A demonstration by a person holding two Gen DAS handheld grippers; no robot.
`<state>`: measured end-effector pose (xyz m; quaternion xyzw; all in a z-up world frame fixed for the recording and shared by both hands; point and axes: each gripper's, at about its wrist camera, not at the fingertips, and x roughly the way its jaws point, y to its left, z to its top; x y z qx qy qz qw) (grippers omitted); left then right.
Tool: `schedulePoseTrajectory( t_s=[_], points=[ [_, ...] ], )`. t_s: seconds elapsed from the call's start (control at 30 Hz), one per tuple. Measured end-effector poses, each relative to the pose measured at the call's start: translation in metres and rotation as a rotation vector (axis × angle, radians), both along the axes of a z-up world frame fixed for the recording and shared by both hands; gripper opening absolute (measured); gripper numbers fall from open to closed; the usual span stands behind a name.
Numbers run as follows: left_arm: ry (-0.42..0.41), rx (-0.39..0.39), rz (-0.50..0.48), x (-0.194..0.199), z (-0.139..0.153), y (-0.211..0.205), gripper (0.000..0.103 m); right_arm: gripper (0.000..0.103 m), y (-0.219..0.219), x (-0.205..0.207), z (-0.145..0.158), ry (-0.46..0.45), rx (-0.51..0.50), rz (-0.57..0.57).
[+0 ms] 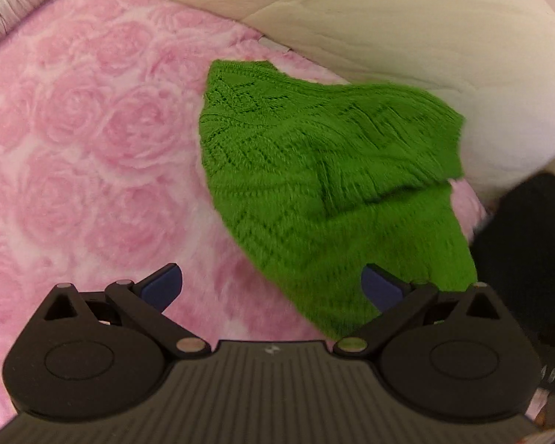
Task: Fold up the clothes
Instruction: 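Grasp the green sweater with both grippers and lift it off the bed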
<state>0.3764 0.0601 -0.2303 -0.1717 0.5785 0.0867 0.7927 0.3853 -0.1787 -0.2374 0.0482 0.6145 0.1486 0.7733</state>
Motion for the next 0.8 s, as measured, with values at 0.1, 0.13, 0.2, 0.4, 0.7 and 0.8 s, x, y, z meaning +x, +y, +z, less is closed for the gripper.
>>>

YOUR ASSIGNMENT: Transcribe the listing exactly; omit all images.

ANSWER BELOW:
A demonstration by a person holding two Gen DAS handheld grippers; no robot.
`<state>`: measured end-effector pose (xyz m; quaternion xyzw; all in a z-up world frame fixed for the recording and shared by both hands; point and axes: each gripper's, at about its wrist camera, not at the fingertips, and x roughly the way its jaws point, y to its left, z to its top; x y z qx qy qz qw) (grippers omitted); left then right.
Tool: `schedulePoseTrajectory( t_s=[_], points=[ [_, ...] ], )`. t_s: seconds elapsed from the call's start (control at 30 Hz), one per tuple. Measured end-effector poses, each relative to the pose measured at the call's start: translation in metres and rotation as a rotation vector (axis × angle, radians), both along the axes of a z-up world frame fixed for the recording and shared by both hands; gripper opening absolute (measured); gripper numbers fall from open to closed; the usual span stands behind a name.
Numbers run as follows: left_arm: ry (-0.42..0.41), rx (-0.39..0.39), rz (-0.50..0.48), x (-0.194..0.199), z (-0.139..0.153), y (-0.211..0.205), gripper (0.000..0.103 m); right_arm: gripper (0.000..0.103 m), y (-0.219..0.219), x (-0.205..0.207), z (-0.145..0.158), ry (-0.46..0.45), rx (-0.51..0.50), rz (-0.57..0.57).
[+0 ms] 
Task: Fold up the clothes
Instruction: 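Grasp the green sweater with both grippers and lift it off the bed
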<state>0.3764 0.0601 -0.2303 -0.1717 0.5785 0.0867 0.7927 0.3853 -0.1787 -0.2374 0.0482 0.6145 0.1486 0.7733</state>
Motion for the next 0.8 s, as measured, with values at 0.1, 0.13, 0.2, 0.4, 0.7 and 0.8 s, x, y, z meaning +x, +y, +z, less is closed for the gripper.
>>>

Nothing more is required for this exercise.